Goatchin Trebleclef is probably the world’s most famous sill semi-coherent rock star. As lead singer/lead guitarist with 70s supergroup Turgid Braindribble Trebleclef was once regarded as the leading cultural figure of that decade. Mainly for his over-tight jeans and his powerful rock voice, which could – it was alleged – knock down an industrial chimney at 400 yards.
It was while working in the demolition industry, using his voice to knock down condemned industrial buildings that first bought Trebleclef fame. He was especially talented at demolishing the tall chimneys of the industrial north and midlands without all that tedious messing about listening to the meandering anecdotes of celebrity steeplejacks.
Not only that by assiduously studying and applying the principles of Frank Piddle’s Play with Yourself Every Day guitar tutor manual, Trebleclef soon became a guitar virtuoso – at least by the standards of the time – by learning almost four chords.
With his Turgid Braindribble writing partner – keyboardist, Stan ‘Stan’ Stanley – the Braindribbles soon had several songs of their own. These they played in addition to the standards they were performing in any local pub desperate enough to want a live band in the hope of attracting a few more drinkers.
Soon, mainly down to the strength of the local ale and its infamous blurring of the critical facilities – which accounted for most of the marriages in the area – the ‘dribbles, soon had a following numbering in the almost 10s.

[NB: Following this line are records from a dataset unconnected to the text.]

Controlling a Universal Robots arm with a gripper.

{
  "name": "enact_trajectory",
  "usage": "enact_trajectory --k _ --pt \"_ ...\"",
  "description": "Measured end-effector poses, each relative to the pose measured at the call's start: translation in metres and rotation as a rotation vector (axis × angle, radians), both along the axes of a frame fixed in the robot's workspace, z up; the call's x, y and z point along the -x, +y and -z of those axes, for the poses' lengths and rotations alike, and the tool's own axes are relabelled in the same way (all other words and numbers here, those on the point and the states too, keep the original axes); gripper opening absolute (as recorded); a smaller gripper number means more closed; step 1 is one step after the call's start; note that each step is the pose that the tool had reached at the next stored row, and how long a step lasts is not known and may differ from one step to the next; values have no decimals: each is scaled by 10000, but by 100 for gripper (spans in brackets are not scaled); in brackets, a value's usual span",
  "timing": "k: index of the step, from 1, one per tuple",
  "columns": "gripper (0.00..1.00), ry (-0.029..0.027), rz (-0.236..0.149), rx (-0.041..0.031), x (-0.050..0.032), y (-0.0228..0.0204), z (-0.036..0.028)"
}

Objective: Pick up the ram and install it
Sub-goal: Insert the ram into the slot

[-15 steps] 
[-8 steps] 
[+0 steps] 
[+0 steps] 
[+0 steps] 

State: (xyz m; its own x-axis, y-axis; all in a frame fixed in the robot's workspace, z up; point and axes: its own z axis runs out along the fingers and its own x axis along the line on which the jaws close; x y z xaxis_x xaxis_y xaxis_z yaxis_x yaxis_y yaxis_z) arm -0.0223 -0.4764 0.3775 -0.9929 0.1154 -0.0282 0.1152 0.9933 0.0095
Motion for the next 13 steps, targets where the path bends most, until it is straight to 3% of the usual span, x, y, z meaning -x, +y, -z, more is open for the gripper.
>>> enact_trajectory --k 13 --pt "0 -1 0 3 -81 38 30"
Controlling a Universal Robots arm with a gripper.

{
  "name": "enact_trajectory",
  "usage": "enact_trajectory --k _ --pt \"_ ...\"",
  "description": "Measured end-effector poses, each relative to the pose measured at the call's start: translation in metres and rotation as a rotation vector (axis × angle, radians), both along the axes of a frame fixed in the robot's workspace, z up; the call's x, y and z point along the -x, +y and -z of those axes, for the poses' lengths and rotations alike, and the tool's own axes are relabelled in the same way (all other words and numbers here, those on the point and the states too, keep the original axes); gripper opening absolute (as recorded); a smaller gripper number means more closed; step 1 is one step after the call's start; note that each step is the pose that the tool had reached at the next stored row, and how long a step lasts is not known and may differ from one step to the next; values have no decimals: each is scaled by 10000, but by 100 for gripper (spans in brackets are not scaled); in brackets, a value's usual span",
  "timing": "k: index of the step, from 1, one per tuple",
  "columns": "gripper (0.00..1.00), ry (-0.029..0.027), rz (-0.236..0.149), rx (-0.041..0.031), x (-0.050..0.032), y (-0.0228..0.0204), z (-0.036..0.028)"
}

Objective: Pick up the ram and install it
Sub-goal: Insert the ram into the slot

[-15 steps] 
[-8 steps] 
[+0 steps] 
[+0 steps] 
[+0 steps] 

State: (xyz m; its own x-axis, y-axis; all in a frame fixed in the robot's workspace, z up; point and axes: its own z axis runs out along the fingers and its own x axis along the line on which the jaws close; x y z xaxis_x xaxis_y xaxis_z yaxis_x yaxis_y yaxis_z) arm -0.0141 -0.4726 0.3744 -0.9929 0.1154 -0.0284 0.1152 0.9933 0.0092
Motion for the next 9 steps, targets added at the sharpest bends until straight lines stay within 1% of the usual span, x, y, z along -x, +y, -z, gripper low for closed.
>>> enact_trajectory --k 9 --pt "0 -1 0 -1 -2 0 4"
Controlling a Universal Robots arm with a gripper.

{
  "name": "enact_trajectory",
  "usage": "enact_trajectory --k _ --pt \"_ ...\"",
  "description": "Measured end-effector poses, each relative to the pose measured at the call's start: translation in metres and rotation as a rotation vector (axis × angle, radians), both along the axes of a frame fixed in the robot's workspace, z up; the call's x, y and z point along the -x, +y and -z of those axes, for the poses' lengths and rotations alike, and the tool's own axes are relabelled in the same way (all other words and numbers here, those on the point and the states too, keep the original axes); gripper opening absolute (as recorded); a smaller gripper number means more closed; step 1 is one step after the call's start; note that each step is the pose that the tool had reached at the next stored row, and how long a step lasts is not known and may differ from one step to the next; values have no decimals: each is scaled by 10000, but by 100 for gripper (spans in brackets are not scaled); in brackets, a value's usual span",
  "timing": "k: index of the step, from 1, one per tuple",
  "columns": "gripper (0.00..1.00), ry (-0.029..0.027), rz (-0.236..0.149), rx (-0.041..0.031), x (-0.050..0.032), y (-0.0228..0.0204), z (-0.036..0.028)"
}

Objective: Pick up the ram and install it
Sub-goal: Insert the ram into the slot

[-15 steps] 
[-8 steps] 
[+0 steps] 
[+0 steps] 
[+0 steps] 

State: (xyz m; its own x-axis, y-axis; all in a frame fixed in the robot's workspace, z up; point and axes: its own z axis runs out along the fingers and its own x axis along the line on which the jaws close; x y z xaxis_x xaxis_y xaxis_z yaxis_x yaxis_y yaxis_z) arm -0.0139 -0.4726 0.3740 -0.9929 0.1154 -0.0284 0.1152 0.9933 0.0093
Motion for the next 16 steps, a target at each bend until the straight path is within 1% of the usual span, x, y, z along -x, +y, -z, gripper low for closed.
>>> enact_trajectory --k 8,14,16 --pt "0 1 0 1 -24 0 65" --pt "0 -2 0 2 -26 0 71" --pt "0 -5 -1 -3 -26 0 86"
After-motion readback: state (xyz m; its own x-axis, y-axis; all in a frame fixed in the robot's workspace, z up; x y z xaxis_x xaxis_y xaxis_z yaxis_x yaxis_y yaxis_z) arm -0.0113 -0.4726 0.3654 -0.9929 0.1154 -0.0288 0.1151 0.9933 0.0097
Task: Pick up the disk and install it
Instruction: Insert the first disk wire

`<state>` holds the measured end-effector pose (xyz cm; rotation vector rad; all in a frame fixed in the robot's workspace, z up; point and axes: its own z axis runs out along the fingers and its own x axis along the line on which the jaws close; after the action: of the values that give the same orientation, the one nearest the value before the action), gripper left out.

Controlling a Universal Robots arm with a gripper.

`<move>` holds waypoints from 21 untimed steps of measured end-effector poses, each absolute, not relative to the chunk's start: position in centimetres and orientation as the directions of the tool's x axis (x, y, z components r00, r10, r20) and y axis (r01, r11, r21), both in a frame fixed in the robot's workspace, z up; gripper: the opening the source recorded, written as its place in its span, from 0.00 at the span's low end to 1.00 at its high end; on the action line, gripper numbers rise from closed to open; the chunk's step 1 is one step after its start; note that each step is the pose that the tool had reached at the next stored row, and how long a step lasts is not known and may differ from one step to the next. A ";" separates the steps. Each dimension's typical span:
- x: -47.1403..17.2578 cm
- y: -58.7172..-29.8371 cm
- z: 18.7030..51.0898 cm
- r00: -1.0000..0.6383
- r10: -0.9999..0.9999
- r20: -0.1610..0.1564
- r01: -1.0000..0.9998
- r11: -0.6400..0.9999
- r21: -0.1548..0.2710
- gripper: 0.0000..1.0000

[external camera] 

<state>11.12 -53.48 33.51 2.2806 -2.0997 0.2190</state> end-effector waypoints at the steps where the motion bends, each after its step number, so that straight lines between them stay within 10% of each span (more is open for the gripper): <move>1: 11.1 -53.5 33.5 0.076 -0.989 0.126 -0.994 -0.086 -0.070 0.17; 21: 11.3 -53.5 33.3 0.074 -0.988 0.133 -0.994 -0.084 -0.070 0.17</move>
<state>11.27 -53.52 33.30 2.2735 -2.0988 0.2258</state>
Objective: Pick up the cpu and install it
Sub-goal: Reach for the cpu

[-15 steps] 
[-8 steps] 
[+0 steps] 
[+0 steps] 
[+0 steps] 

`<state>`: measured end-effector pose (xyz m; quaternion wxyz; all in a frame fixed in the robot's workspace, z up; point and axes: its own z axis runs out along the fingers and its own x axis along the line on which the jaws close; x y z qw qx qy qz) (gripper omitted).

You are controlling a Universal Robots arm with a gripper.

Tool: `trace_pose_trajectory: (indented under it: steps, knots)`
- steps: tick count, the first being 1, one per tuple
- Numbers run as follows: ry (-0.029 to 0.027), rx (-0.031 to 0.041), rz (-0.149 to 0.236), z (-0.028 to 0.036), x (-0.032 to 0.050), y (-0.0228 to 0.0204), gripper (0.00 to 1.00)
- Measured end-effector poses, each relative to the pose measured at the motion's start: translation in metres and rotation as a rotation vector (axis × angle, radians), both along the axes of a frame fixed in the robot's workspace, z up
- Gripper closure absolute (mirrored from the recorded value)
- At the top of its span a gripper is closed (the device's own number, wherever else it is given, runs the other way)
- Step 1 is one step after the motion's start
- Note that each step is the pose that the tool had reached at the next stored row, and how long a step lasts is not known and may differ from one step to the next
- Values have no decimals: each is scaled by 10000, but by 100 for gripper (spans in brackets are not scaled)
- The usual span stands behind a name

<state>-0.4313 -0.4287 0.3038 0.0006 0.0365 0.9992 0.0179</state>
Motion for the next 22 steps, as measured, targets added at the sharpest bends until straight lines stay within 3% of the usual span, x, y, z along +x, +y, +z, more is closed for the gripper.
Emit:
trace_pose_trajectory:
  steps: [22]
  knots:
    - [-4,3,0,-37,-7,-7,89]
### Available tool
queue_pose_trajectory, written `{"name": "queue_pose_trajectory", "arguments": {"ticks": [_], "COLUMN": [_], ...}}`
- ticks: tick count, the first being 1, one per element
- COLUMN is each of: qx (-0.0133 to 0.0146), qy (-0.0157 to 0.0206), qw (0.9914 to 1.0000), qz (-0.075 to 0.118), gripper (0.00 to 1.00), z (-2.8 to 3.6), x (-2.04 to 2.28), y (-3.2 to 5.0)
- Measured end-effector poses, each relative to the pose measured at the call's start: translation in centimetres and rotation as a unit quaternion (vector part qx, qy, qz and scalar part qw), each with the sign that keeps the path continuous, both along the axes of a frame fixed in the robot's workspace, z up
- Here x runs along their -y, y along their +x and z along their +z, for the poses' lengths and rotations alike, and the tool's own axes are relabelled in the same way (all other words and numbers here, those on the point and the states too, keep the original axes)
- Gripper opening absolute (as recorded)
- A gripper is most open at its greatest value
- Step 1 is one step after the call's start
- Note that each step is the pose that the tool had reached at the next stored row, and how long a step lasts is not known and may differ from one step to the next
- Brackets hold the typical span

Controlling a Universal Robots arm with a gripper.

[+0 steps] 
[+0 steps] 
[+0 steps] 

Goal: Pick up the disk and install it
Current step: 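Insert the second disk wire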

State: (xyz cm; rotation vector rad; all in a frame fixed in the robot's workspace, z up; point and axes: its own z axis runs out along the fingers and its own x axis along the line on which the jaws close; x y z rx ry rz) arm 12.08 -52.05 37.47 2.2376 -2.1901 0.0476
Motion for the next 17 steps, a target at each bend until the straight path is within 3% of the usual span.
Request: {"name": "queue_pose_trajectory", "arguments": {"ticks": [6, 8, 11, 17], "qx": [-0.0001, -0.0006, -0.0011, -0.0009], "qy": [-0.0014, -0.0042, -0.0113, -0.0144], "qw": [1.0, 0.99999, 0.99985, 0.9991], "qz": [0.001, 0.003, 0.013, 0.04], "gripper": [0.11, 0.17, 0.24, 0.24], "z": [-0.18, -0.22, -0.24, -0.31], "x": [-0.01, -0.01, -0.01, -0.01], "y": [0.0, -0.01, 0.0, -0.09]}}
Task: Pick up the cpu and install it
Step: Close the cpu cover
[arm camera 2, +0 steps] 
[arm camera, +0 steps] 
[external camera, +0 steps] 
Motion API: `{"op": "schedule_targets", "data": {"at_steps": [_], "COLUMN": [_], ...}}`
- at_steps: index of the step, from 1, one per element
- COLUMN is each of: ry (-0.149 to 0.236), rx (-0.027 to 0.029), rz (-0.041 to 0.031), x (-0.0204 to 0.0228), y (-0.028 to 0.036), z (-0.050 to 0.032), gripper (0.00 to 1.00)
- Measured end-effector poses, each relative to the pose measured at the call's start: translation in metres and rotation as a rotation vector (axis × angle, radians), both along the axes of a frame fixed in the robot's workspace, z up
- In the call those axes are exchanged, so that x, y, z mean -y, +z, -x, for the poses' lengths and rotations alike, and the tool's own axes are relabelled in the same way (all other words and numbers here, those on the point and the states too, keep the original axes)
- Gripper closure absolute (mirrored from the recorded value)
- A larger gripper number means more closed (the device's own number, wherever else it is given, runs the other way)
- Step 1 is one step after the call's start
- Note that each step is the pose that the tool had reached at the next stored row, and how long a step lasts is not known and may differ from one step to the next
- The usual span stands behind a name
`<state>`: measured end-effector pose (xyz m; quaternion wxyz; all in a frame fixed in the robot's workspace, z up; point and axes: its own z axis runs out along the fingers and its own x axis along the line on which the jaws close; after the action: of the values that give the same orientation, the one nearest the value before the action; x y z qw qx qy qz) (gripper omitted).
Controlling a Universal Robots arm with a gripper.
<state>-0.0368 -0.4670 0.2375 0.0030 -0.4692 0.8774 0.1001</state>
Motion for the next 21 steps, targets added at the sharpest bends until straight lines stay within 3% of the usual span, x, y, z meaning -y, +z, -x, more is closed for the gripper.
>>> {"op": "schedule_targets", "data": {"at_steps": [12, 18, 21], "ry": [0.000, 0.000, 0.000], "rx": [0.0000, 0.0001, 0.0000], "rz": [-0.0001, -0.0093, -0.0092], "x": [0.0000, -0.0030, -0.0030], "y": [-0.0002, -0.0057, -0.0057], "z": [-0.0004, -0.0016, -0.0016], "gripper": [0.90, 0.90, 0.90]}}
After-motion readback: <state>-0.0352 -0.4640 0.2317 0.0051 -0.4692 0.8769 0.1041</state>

They were discovered one evening in a pub by the scout for a British music label, Polymorphous. The scout, Cecil ‘Doris’ Cummerbund saw them performing what was to become the ‘Dribbles first hit and signature song Whole Lot of Some Sticky Stuff, which even then featured Trebleclef’s famous 2-and-a-half second guitar solo. A riff that has since become a significant milestone of anyone subsequently learning to play the guitar, to the point where playing the riff is outlawed in nearly every guitar shop on the planet.
Soon after an outstanding performance on Top of the Pops, there came a legendary appearance on The Old Bull’s Pizzle, rock show fronted by ‘Inaudible’ Hairy Bobness. Bobness – it is alleged by those who can lip-read – called them the greatest ever rock band in the history of all the known universes.
Soon Turgid Braindribble were touring America, hoping to make it big there. Which they eventually did after the release of their second album, the clever titled 2nd Album. This album had the infamous controversial and celebrated cover featuring several underdressed ladies all paying homage to Trebleclef’s jeans and the bulge that had already won first prize at his local vegetable show.
Alter that, the world was Turgid Braindribble’s for the taking. But after their drummer Phil ‘Totally Disgusting ‘ Trainwreck was killed in a strange occult ritual involving twelve groupies, a Ouija board and a bucket of smoked mackerel, the band fell apart.
Although, since then Goatchin Trebleclef had had some solo success with various other bands, nothing he has done subsequently has ever matched the world-beating Turgid Braindribble at their finest.
For those unfamiliar with the band, a viewing of the DVD Turgid Braindeath Live at the Hollywood Bucket shows the band in what has been called their best ever performance, at least until a heavily stoned Stan ‘Stan’ Stanley falls into the orchestra pit trying to escape Trainwreck’s two-and-a-half hour drum solo causing the show to be abandoned.